All lines from the one containing "query (the noun phrase to outline): kraft" down to the one containing "Mark the region of every instance of the human", both ends included, are to be given again exactly; omit the rest of the listing below.
######
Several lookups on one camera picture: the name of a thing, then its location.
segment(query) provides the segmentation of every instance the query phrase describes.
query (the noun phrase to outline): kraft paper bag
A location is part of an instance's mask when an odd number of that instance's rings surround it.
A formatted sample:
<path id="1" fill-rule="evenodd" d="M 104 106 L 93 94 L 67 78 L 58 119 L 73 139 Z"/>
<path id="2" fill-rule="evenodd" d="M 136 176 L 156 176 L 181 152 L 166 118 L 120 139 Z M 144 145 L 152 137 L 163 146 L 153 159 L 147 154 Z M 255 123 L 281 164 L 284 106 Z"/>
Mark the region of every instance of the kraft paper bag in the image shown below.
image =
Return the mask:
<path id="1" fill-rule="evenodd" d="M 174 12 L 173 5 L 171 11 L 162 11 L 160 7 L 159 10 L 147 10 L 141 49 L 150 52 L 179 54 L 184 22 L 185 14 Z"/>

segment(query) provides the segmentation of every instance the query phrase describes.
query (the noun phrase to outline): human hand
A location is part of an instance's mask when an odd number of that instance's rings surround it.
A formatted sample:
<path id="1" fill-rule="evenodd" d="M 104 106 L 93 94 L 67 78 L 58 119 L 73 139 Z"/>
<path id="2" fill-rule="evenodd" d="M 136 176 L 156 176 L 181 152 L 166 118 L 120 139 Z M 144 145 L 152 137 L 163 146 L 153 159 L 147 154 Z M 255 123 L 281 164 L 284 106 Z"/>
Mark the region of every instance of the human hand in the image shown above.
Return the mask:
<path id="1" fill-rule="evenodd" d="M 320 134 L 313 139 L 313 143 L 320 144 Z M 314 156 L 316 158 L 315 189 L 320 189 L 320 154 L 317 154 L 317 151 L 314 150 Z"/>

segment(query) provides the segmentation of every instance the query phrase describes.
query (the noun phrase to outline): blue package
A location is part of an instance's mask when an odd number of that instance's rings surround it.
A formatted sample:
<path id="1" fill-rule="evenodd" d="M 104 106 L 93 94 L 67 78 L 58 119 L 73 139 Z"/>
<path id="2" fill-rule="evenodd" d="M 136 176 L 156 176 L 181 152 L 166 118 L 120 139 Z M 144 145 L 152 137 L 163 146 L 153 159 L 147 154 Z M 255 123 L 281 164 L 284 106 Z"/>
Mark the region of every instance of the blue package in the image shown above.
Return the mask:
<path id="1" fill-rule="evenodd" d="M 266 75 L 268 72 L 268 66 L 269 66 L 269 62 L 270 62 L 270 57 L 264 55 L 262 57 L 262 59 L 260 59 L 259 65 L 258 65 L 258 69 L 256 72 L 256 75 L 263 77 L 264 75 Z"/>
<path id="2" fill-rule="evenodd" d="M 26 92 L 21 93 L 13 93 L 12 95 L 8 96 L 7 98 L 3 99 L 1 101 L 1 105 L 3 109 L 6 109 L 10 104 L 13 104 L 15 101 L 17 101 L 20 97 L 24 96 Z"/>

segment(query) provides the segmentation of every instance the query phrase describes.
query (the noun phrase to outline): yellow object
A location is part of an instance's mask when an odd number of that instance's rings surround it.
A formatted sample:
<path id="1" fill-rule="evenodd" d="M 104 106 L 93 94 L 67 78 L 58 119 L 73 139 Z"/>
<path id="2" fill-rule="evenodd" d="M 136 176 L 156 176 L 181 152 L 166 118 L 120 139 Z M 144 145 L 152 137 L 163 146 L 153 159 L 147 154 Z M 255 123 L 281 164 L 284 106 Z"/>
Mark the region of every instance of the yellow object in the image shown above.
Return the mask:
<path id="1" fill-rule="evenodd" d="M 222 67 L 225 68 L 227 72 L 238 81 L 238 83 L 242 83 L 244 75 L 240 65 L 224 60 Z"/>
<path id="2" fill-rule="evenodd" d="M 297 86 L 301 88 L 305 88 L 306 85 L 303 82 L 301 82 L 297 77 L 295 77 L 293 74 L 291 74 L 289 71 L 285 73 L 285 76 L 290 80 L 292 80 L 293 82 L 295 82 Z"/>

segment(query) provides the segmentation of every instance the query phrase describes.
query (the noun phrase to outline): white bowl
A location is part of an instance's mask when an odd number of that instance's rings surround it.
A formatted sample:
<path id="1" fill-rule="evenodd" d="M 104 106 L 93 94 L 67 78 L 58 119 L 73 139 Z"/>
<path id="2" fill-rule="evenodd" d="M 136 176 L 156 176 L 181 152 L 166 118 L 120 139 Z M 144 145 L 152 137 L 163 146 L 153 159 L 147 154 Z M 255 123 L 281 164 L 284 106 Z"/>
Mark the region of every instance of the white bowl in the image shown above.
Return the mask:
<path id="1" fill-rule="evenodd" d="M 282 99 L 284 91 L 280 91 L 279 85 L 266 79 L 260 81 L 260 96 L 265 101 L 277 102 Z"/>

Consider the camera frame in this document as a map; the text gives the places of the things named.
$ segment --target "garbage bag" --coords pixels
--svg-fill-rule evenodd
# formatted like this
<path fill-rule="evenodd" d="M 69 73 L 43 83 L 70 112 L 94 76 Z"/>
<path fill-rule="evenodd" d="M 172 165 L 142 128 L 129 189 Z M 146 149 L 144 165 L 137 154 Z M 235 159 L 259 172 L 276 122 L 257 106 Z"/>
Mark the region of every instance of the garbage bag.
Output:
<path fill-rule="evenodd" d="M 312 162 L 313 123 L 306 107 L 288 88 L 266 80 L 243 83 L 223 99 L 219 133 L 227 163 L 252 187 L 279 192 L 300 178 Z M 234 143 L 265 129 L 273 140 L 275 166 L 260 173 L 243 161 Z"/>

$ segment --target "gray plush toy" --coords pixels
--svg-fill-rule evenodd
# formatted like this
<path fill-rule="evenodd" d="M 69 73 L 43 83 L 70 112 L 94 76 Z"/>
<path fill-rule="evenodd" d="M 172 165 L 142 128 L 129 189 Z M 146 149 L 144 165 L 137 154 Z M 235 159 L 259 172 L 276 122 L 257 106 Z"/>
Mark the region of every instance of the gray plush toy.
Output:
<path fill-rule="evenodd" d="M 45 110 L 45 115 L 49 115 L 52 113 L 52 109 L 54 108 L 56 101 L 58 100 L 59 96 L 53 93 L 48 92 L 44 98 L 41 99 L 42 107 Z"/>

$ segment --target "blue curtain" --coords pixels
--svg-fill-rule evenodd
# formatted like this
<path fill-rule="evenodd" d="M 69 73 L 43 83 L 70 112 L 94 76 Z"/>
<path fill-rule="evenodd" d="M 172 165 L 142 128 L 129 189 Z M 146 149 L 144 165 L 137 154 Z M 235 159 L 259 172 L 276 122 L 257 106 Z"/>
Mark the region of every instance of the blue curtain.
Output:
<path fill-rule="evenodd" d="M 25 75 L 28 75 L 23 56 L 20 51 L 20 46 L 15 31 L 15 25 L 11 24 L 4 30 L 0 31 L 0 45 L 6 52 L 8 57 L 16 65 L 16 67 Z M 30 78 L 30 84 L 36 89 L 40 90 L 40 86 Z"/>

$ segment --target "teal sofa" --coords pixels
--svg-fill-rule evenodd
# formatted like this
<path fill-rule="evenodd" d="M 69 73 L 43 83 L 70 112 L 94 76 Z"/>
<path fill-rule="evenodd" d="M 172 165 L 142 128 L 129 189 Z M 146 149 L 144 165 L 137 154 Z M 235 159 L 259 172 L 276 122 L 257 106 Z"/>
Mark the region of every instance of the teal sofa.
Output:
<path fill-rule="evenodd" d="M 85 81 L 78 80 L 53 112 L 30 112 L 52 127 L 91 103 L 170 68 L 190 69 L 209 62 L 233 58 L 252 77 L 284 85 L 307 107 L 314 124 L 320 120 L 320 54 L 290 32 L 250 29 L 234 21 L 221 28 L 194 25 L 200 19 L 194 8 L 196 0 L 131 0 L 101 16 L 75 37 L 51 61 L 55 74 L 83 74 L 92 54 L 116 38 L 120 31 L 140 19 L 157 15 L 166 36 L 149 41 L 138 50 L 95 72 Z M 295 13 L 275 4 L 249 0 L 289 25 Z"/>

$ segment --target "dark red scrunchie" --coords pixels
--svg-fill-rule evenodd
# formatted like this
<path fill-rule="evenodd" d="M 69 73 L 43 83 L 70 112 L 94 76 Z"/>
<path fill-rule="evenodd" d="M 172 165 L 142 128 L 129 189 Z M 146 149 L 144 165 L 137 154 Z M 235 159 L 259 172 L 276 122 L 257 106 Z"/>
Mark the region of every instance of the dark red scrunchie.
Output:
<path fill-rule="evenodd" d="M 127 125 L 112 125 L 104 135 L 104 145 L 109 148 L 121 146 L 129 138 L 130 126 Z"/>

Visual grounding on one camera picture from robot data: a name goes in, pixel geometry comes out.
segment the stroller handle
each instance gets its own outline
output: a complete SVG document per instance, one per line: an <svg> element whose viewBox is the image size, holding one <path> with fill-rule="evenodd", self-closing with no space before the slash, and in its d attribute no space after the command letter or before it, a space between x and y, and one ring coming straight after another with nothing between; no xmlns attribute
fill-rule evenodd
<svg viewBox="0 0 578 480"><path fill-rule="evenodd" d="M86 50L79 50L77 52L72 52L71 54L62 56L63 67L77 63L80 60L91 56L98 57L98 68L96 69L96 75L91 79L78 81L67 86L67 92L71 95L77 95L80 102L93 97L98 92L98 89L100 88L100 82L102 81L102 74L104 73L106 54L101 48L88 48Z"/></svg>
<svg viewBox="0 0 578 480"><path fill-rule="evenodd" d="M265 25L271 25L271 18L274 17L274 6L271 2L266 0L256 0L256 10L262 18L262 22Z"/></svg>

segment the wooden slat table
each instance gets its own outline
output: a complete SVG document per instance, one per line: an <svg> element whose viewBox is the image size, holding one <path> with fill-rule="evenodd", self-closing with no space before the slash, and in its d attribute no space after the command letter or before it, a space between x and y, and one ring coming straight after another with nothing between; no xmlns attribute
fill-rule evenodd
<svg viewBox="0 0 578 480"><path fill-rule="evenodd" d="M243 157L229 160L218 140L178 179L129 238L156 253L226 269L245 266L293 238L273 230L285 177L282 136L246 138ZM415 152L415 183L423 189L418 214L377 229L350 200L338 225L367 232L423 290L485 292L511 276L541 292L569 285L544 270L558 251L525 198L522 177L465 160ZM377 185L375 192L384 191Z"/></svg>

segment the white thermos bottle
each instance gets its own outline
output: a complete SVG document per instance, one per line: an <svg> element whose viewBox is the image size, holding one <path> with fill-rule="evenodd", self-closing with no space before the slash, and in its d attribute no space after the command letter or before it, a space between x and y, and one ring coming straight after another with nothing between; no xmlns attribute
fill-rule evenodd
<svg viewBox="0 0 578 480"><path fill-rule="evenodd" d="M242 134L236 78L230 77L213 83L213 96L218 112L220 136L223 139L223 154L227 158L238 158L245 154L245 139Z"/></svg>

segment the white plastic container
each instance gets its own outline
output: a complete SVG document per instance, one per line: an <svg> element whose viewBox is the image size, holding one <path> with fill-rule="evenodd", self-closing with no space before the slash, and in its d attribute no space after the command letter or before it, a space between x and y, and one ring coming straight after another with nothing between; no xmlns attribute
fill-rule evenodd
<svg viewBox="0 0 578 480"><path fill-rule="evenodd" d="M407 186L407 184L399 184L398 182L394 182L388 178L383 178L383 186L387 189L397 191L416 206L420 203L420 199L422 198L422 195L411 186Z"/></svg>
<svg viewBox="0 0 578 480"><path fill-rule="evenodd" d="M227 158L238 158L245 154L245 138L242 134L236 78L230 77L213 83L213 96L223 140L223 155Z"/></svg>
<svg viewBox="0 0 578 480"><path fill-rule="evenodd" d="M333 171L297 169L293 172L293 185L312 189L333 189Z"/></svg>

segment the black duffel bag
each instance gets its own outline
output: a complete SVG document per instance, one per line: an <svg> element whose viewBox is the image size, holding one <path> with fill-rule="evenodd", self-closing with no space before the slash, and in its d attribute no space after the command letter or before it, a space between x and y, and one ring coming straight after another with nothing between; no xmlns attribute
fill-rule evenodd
######
### Exercise output
query (the noun phrase to outline): kraft paper bag
A location is part of an instance's mask when an odd number of that instance's rings surround it.
A formatted sample:
<path id="1" fill-rule="evenodd" d="M 104 106 L 93 94 L 67 78 L 58 119 L 73 139 Z"/>
<path id="2" fill-rule="evenodd" d="M 136 176 L 156 176 L 181 152 L 166 118 L 120 139 Z M 144 145 L 152 137 L 163 146 L 153 159 L 147 154 Z M 255 123 L 281 164 L 284 106 Z"/>
Mark the region of every instance of the kraft paper bag in the image shown below.
image =
Return the mask:
<path id="1" fill-rule="evenodd" d="M 174 12 L 173 5 L 171 11 L 162 11 L 160 7 L 159 10 L 147 10 L 141 49 L 150 52 L 179 54 L 184 22 L 185 14 Z"/>

segment(query) provides the segmentation of every instance the query phrase describes.
query (the noun phrase to outline): human hand
A location is part of an instance's mask when an odd number of that instance's rings surround it.
A formatted sample:
<path id="1" fill-rule="evenodd" d="M 104 106 L 93 94 L 67 78 L 58 119 L 73 139 Z"/>
<path id="2" fill-rule="evenodd" d="M 136 176 L 156 176 L 181 152 L 166 118 L 120 139 Z M 144 145 L 152 137 L 163 146 L 153 159 L 147 154 Z M 255 123 L 281 164 L 284 106 Z"/>
Mark the region of every instance of the human hand in the image shown above.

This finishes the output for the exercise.